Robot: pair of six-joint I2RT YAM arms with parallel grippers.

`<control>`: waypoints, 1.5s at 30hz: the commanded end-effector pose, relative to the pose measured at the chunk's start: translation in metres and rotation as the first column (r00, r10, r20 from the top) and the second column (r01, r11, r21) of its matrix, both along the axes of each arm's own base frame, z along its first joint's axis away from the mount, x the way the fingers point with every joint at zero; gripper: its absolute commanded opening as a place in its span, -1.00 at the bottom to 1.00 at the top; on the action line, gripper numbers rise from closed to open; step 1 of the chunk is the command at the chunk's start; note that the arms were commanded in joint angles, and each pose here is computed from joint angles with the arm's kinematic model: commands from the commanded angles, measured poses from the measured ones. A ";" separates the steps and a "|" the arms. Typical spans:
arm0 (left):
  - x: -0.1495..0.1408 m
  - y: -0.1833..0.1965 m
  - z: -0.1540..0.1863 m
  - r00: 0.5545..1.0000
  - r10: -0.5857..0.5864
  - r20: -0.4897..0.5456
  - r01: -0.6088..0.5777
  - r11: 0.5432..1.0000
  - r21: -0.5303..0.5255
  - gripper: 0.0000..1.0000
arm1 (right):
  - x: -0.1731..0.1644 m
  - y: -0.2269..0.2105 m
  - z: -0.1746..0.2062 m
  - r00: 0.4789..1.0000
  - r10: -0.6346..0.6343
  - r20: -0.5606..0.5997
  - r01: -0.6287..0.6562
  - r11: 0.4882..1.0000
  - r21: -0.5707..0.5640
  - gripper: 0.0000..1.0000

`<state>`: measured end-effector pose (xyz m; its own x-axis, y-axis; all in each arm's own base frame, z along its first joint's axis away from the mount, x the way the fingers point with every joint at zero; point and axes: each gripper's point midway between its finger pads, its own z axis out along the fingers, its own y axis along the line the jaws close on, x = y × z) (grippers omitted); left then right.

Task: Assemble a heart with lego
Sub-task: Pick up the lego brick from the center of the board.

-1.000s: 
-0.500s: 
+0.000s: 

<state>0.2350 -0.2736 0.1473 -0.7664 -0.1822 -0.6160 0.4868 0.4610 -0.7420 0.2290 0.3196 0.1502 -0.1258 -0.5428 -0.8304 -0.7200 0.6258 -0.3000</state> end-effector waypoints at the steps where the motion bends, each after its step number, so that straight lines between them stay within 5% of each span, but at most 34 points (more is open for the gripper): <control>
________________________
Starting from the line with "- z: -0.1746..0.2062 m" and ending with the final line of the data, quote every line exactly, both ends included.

- **RESPONSE FOR THIS EXERCISE**:
  - z: -0.1746..0.2062 m
  - r00: 0.4789..1.0000
  - r10: -0.6346..0.6343
  - r20: -0.5606..0.5997
  - r01: -0.6287..0.6562
  - r11: 0.4882..1.0000
  - r21: -0.5707..0.5640
  - gripper: 0.0000..1.0000

`<state>`: measured end-effector pose (xyz m; its own x-axis, y-axis; all in each arm's own base frame, z along its first joint's axis away from the mount, x the way the fingers point with every joint at zero; point and axes: each gripper's point midway between its finger pads, its own z axis out along the fingers, its own y axis along the line the jaws close on, x = y × z) (grippers omitted); left then right.

Task: Assemble a heart with lego
Sub-task: Pick up the lego brick from the center of the board.

-1.000s: 
-0.500s: 
+0.000s: 

<state>0.2350 -0.2736 0.1473 -0.7664 -0.1822 -0.6160 0.4868 0.4610 -0.7420 0.2290 0.3196 0.1502 -0.1258 -0.5428 -0.8304 -0.7200 0.6258 -0.3000</state> end-effector waypoints at the steps where the motion bends, each after its step number, so that straight lines between them stay within 5% of each span, but at most 34 points (more is open for the gripper): <control>

No further output is required here.